### PROMPT
Copy exactly the lines of the records below, and only those lines, beginning with the line that contains "Exam Question 7: Identify the teal" and ending with the line that contains "Exam Question 7: Identify the pale".

<<<<

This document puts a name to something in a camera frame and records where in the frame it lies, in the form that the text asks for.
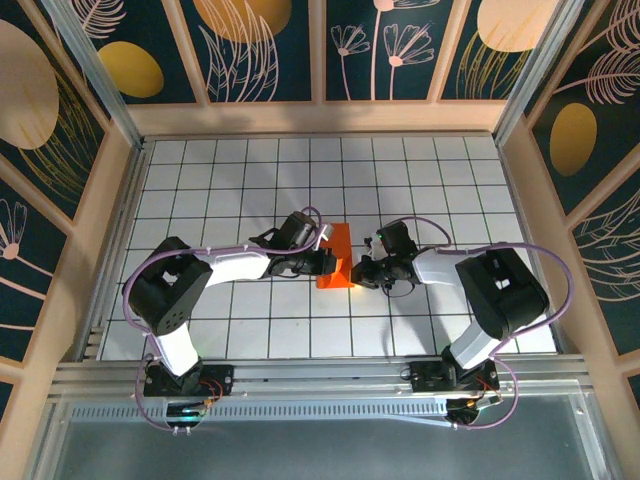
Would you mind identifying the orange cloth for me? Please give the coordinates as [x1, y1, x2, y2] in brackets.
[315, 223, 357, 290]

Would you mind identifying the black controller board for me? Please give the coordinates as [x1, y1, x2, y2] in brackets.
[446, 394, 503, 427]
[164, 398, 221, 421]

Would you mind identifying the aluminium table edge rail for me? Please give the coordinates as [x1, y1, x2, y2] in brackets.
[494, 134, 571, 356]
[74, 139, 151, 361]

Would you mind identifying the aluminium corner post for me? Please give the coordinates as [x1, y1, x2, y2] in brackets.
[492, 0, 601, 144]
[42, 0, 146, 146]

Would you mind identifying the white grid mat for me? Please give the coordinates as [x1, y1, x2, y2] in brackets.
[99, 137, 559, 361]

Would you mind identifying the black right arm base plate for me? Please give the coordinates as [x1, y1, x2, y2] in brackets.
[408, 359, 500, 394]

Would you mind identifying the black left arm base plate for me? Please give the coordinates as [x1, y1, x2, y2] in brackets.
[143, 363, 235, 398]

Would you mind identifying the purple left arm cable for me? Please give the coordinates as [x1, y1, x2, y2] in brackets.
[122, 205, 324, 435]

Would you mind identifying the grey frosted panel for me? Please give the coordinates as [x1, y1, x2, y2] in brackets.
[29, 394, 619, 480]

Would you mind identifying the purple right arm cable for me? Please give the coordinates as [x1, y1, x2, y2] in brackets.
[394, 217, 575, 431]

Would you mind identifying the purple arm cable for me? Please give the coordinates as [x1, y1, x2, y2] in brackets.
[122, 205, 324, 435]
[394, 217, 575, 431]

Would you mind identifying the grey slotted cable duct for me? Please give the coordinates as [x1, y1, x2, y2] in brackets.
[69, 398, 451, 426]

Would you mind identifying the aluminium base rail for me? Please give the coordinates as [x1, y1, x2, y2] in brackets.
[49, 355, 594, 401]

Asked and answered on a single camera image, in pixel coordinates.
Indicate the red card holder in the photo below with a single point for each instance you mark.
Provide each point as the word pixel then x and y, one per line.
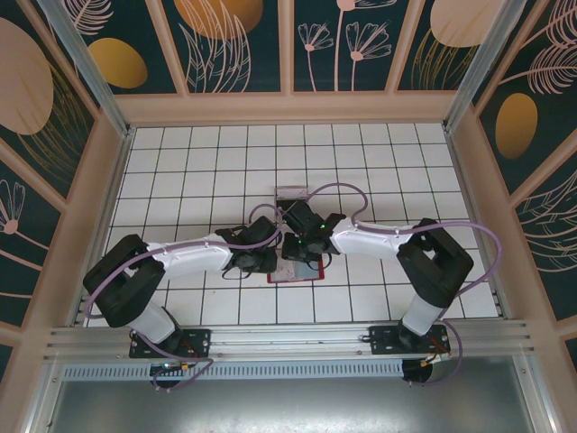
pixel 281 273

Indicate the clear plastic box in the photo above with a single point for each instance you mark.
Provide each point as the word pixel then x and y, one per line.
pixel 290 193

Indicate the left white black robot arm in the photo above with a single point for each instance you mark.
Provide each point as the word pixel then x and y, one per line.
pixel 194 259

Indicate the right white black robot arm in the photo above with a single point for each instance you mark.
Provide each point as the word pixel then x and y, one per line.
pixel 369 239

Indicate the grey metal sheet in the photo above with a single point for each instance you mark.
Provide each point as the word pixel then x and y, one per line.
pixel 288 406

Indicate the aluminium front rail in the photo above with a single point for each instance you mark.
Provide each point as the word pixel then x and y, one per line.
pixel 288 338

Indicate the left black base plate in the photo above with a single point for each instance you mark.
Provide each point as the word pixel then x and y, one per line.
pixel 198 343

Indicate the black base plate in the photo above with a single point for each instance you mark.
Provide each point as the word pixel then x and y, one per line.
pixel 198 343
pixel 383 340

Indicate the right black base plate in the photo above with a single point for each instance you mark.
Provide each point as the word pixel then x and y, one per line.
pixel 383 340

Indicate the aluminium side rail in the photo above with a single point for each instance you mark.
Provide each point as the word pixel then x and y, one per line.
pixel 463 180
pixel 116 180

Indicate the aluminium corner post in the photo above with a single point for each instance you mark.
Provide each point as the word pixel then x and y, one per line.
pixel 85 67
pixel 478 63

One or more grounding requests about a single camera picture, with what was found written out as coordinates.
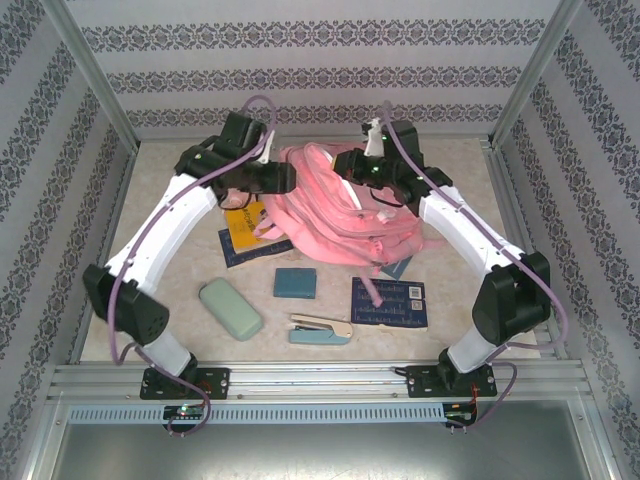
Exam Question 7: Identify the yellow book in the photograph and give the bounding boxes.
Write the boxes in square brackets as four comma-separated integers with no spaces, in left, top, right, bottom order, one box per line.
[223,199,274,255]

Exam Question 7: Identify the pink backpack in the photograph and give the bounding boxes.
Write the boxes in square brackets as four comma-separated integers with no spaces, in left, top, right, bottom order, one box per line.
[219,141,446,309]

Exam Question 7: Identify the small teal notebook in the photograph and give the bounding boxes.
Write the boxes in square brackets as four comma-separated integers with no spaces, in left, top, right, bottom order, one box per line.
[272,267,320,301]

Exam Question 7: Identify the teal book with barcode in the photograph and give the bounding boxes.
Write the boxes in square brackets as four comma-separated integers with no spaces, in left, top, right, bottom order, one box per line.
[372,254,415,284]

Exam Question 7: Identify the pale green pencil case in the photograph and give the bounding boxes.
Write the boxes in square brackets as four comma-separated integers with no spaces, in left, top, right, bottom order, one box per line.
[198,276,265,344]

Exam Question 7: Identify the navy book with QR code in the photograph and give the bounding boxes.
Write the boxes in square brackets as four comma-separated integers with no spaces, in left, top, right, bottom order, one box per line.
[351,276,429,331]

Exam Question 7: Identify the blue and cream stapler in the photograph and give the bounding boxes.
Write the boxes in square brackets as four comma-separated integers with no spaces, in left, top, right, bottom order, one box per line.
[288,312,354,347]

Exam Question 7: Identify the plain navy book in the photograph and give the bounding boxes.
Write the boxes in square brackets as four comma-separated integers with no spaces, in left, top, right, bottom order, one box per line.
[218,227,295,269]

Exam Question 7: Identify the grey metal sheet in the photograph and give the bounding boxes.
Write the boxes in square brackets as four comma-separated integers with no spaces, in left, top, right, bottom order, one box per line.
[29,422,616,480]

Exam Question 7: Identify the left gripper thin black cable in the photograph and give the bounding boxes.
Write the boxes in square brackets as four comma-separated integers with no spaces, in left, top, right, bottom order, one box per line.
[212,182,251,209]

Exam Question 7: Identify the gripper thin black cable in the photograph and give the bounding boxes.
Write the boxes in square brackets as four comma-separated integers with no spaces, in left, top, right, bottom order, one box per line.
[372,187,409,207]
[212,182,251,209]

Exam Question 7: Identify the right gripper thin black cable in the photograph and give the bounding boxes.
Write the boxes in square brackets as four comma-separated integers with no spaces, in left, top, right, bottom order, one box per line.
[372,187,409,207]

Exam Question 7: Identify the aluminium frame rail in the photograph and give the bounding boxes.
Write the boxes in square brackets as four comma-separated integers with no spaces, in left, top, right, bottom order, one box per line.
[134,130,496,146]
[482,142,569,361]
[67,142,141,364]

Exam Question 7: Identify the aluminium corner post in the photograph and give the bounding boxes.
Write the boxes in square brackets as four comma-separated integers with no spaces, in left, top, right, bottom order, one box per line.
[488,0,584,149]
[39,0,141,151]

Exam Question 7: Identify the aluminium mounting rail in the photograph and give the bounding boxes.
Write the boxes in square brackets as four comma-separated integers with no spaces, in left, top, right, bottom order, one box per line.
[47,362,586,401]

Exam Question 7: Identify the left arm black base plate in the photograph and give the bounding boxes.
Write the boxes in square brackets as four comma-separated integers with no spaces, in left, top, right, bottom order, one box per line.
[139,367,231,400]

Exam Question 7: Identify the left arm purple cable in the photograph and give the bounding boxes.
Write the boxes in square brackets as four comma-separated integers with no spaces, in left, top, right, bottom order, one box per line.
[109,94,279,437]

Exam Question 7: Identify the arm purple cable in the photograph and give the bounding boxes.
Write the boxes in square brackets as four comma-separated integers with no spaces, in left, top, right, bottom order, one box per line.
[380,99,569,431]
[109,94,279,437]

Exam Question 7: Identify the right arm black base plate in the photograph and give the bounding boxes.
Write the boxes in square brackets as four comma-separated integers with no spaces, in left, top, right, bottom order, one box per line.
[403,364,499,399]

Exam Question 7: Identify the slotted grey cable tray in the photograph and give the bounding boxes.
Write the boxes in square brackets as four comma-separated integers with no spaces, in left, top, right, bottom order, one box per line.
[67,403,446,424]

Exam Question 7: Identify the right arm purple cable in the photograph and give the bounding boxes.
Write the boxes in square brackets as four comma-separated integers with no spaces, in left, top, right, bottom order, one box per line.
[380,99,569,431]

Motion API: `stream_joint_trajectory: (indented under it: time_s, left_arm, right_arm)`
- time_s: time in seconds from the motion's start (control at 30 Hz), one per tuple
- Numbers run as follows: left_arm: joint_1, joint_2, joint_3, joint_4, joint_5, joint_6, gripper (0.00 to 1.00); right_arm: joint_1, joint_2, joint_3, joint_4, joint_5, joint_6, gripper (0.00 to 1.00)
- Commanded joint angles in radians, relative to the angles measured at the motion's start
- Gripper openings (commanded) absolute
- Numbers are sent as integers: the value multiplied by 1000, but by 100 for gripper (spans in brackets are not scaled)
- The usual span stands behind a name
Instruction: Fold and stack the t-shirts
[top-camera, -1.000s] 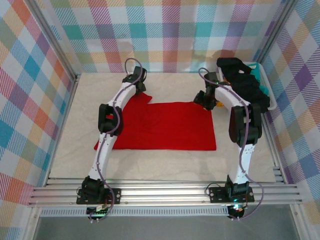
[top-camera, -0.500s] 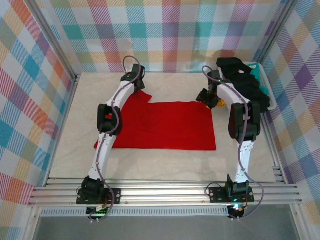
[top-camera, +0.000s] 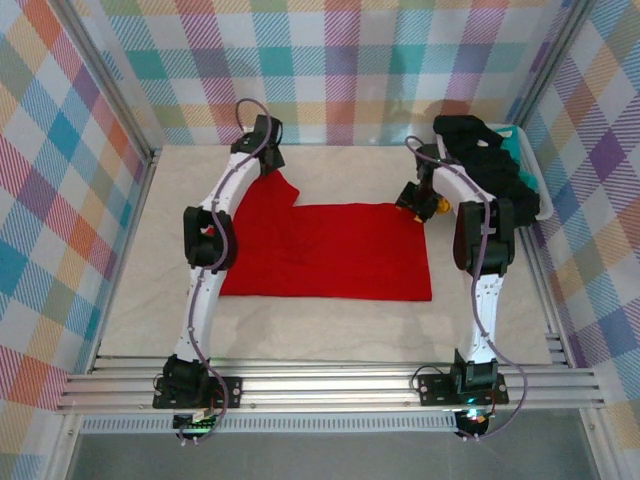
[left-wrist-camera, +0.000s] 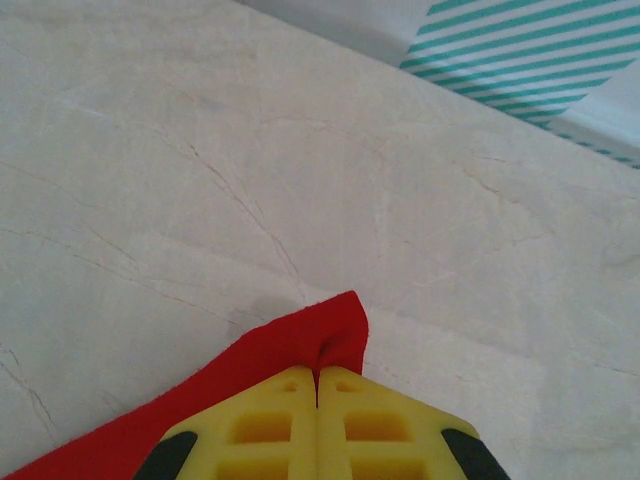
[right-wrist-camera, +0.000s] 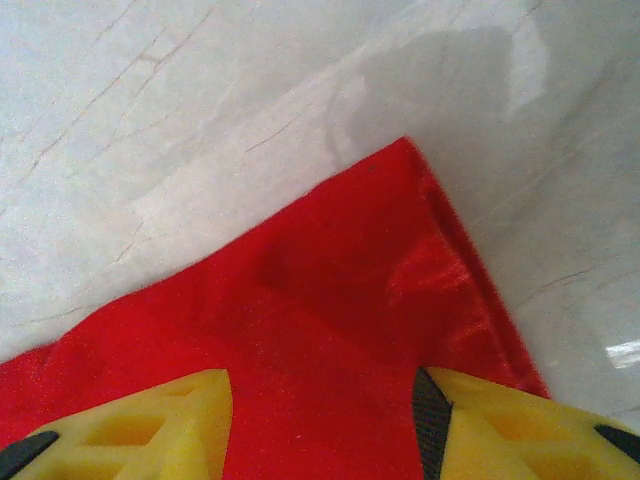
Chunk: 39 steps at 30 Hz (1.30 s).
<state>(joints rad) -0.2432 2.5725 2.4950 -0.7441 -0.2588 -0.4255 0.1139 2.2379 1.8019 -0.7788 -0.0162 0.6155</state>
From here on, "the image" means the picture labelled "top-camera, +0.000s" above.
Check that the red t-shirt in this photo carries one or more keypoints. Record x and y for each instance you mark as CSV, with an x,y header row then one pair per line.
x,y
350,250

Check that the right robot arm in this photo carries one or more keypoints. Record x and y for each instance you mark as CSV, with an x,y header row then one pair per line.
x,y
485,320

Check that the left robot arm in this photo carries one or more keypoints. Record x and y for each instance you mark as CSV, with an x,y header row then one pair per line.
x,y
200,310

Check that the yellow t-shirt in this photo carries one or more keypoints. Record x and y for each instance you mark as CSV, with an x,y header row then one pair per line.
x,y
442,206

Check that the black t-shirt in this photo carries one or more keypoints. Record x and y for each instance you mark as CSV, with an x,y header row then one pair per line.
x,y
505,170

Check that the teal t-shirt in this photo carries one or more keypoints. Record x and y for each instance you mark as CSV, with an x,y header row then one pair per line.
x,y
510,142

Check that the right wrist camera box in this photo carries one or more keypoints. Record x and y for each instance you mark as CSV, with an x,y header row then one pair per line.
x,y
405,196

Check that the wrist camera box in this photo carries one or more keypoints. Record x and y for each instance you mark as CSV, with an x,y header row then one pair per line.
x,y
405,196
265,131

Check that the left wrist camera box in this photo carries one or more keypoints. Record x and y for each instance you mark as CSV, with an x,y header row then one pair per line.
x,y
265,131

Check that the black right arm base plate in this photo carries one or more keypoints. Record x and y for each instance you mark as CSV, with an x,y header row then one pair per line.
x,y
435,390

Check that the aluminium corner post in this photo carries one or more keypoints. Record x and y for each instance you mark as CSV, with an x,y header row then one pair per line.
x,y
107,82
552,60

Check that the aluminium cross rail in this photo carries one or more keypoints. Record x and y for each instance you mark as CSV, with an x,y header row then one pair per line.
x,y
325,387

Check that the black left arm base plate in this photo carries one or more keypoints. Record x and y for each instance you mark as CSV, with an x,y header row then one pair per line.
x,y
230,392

>>>>
<<<<

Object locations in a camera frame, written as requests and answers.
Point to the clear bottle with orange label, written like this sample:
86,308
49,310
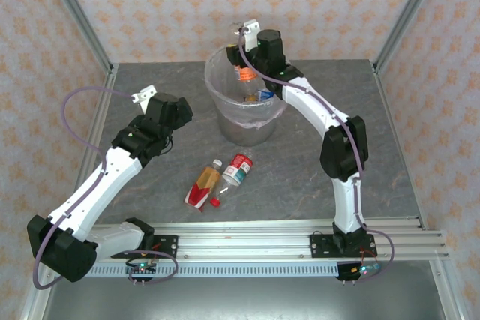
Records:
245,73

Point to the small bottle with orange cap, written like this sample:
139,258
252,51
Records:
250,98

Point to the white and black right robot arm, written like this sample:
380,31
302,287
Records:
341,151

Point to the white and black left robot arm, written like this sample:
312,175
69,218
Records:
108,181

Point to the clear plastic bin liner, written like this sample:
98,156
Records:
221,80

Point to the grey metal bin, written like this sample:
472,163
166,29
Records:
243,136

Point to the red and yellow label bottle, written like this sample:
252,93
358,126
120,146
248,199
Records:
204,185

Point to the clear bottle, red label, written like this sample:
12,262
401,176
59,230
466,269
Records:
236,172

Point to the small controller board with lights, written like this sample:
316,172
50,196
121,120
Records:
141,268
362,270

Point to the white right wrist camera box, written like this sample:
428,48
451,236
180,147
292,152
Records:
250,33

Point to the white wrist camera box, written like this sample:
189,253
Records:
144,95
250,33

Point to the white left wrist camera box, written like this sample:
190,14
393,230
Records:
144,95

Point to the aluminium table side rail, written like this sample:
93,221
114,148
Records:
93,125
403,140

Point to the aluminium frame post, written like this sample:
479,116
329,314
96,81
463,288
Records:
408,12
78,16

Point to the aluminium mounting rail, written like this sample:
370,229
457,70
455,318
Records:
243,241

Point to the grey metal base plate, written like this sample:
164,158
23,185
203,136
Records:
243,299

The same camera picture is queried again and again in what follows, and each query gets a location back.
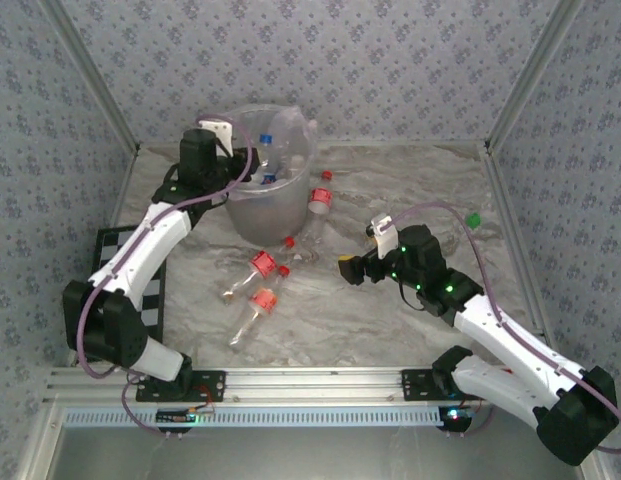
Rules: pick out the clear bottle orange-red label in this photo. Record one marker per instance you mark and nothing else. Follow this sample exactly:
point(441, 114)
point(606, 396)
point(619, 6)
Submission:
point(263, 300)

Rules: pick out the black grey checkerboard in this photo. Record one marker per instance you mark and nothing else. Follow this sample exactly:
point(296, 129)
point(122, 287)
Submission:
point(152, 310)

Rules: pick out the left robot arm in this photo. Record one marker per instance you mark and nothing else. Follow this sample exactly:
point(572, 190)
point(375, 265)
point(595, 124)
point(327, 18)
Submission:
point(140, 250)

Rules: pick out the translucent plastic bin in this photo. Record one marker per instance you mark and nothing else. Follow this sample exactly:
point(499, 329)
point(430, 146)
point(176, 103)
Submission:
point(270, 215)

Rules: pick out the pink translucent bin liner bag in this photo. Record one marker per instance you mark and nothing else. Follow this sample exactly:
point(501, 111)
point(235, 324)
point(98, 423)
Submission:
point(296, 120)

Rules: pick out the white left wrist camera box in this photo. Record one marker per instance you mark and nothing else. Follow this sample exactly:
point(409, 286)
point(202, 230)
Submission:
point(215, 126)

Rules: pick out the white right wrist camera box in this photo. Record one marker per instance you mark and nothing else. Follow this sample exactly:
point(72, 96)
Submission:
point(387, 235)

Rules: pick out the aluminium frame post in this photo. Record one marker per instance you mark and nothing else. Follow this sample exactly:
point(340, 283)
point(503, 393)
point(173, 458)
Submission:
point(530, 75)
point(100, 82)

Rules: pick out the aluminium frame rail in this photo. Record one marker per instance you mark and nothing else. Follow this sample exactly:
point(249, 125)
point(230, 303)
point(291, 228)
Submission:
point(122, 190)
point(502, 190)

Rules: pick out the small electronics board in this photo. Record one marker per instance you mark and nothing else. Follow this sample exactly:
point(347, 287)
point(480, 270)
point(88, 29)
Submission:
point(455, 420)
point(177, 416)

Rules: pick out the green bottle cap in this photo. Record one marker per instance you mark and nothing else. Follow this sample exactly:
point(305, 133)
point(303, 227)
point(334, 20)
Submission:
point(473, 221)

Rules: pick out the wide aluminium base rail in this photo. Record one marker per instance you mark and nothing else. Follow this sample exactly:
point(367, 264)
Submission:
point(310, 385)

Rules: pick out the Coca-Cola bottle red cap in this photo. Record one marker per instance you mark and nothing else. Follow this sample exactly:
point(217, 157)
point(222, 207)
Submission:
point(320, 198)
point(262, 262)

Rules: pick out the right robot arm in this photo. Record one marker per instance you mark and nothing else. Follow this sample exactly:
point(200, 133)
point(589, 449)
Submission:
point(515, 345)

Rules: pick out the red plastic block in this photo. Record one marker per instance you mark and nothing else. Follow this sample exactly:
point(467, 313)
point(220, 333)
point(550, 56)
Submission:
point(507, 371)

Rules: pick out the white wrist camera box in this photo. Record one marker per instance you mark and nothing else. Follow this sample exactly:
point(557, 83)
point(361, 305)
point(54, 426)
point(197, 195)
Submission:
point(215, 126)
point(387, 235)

>>>>

### TASK RESULT
Exam Question 7: Identify the teal book with barcode in the photograph and give the bounding boxes.
Write the boxes in square brackets as four comma-separated integers with no spaces, in left, top, right, bottom order, one box per line.
[372,254,415,284]

Exam Question 7: Identify the pale green pencil case in the photograph and give the bounding boxes.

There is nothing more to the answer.